Tipos de Tos

La tos es un acto reflejo, provocado en ocasiones de forma voluntaria. Su principal finalidad es expulsar secreciones u otros elementos extraños tanto de las vías respiratorias como de la laringe y en condiciones patológicas puede indicar la presencia de enfermedades importantes.

El 23% de las personas sanas, no fumadoras, tienen tos, bien seca bien con expectoración. Todos tenemos tos, pero cuando esta tos se convierte en molesta y repetida, es el momento de consultar al profesional, al médico o al farmacéutico.
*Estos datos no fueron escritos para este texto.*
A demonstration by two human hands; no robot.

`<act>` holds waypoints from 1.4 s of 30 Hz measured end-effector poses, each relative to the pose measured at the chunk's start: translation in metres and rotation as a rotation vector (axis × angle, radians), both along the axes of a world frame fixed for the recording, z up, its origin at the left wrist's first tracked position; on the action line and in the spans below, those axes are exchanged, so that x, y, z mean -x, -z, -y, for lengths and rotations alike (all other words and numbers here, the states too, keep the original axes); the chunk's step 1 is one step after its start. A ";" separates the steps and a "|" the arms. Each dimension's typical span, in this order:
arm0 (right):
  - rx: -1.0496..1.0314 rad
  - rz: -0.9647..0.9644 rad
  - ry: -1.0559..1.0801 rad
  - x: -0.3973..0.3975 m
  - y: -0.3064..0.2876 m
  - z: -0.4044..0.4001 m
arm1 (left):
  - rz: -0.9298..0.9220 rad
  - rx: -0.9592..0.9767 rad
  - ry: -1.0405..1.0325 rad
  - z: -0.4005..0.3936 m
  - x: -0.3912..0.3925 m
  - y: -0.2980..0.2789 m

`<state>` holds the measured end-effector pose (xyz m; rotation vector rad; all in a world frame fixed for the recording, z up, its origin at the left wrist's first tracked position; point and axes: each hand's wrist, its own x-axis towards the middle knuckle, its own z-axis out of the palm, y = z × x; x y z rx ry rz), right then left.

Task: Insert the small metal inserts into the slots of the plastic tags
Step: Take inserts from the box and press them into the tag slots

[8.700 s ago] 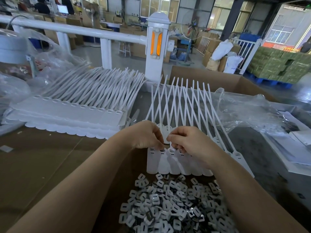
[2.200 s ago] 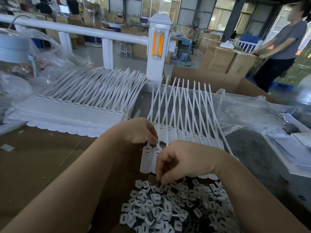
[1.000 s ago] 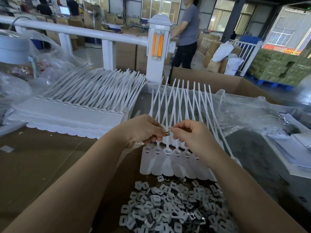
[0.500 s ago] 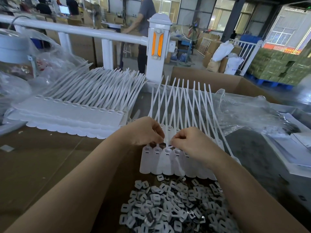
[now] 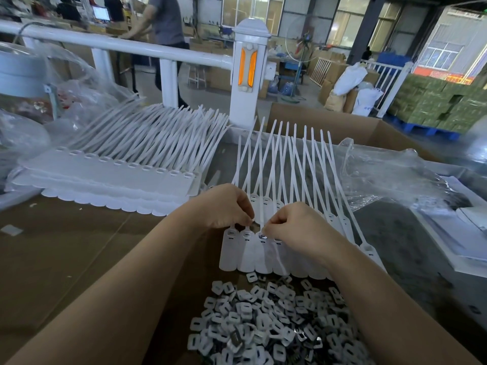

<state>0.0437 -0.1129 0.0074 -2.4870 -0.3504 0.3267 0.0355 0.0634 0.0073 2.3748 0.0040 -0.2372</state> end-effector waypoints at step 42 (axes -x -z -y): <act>-0.577 -0.299 0.305 -0.027 0.005 0.016 | 0.027 0.042 0.668 0.072 0.027 -0.001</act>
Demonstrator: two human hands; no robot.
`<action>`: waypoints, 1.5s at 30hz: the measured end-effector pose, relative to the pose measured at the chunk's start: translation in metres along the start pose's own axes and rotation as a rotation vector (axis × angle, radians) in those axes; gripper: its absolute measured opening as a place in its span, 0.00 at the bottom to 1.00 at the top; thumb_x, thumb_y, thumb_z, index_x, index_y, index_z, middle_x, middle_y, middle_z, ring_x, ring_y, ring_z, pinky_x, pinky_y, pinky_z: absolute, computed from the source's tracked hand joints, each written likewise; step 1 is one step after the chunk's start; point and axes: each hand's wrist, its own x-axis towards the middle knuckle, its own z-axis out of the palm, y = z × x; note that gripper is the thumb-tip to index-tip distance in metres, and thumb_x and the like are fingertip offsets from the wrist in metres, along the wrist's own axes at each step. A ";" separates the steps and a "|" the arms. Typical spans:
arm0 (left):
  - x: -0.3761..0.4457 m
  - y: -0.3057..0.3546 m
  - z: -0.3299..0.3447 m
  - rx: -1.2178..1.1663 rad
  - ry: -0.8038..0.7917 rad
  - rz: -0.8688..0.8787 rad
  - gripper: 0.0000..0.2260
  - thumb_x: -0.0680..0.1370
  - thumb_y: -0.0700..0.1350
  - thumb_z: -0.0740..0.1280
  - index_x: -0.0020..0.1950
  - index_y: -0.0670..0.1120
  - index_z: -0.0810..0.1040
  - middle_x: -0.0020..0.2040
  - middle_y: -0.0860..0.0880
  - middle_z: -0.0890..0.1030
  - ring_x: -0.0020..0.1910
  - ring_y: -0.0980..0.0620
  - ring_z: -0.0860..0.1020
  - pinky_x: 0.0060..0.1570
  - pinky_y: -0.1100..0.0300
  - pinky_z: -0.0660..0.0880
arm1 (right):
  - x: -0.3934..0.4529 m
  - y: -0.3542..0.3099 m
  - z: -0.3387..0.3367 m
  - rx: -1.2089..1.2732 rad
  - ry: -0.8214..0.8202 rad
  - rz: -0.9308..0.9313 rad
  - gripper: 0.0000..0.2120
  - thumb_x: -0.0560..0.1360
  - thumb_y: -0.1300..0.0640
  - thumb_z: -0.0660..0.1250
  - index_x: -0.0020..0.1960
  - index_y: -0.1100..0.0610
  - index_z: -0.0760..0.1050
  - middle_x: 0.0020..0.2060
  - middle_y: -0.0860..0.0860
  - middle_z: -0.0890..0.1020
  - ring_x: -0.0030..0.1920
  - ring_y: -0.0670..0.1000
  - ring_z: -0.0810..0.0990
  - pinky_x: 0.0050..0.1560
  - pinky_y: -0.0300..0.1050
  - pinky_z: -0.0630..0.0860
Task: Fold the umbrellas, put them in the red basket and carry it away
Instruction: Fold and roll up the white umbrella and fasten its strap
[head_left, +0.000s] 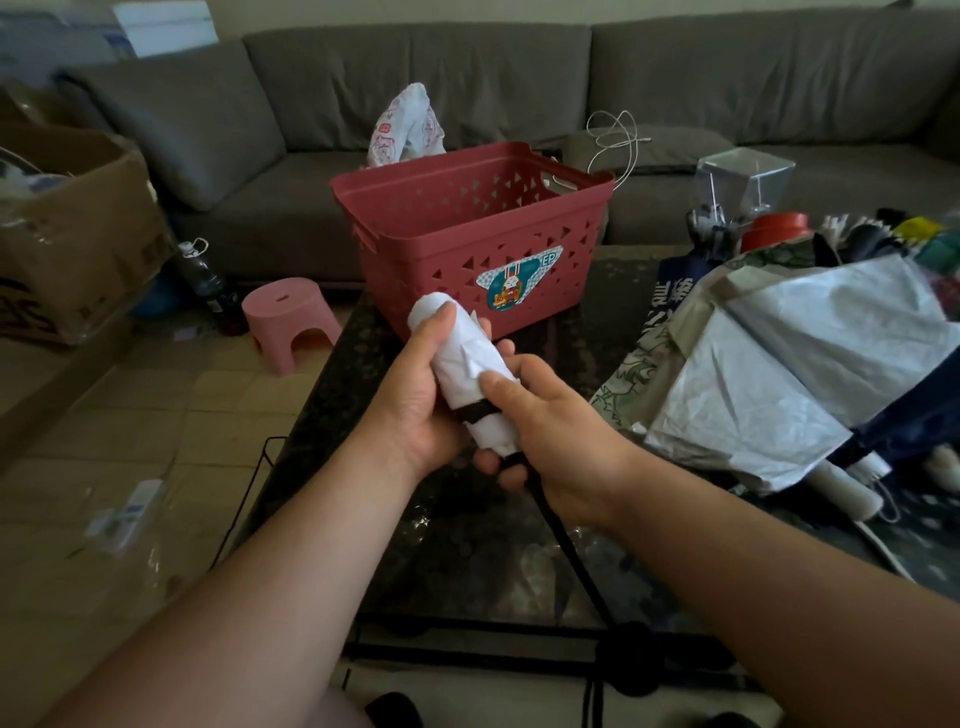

La tos es un mecanismo de defensa de nuestro organismo. Protege las vías respiratorias dejándolas limpias para respirar con normalidad, con el inconveniente de que facilita la diseminación de las infecciones (virus y/o bacterias). El primer golpe de tos es el más efectivo pues el aire alcanza una gran velocidad. El flujo de aire que se produce con la tos facilita que se expulsen sustancias extrañas y mucosidad por tanto no siempre es deseable eliminar la tos.

Causas

Son muy variadas. La más importante es la inflamación de las vías respiratorias debida a rinitis, laringitis, bronquitis, sinusitis, etc.; sin embargo, determinadas situaciones pueden originar tos sin que exista una enfermedad, como aspiración de cuerpos extraños, ambiente cargado o contaminado, el humo del tabaco, cambios de temperatura y humedad o la irritación del canal auditivo, por ejemplo, al acumularse cerumen.

Ciertos grupos de medicamentos también pueden provocar accesos de tos. Los más conocidos son los IECA, que provocan tos persistente que no responde a antitusivos pero desaparece al dejar de tomar el fármaco.

Situaciones de estrés o de gran tensión nerviosa provocan a veces tos como forma de alivio de esa tensión o incluso es frecuente toser como forma de llamar la atención, por ejemplo ante una audiencia.

En niños pequeños de hasta 18 meses, una tos persistente puede deberse sobre todo a asma, reflujo gastroesofágico y la existencia de anomalías vasculares. En adolescentes es relativamente común la tos psicógena, además del asma y la sinusitis y en adultos es el goteo posnasal (mucosidad que cae de la nariz hacia la garganta por la parte posterior), el reflujo gastroesofágico y el asma.

¿Cuántos tipos de tos hay?

Se puede clasificar de muchas formas, pero la más clara quizá sea en función de la duración, teniendo en cuenta a su vez si es productiva o no.

La tos aguda es aquella que persiste un máximo de seis semanas. La tos crónicasobrepasa ese tiempo.

A su vez puede tratarse de:

  • Tos seca, ineficaz o improductiva: que no genera expectoración. Su misión no es expulsar secreciones originadas por infecciones respiratorias. Es una tos con poco sentido, es fatigante y suele agravar la irritación, por tanto, en general, suele aconsejarse su eliminación con antitusivos o antihistamínicos, dependiendo de cuál sea su causa.
  • Tos húmeda, eficaz o productiva: produce expectoración, expulsión de las secreciones mucosas y otras sustancias acumuladas (esputo) que se originan en las vías respiratorias bajas. Es una tos muy útil pues evita que se acumulen las secreciones, por lo que se aconseja no tomar nada para eliminarla o hacerlo sólo durante la noche si no podemos descansar.
  • La tos crónica puede convertirse en un problema grave, lo que merece una visita al médico.
  • Por último existe una tos psicosomática, en personas que sin un problema aparente tosen o carraspean sin parar.

En definitiva, una tos productiva no debería ser suprimida a no ser que afecte al descanso del paciente de tal forma que le impida llevar una vida normal. La tos no productiva no tiene interés, luego debe ser eliminada, sobre todo si altera la realización de acciones cotidianas, el sueño o se acompaña de náuseas, vómitos y pérdida de apetito.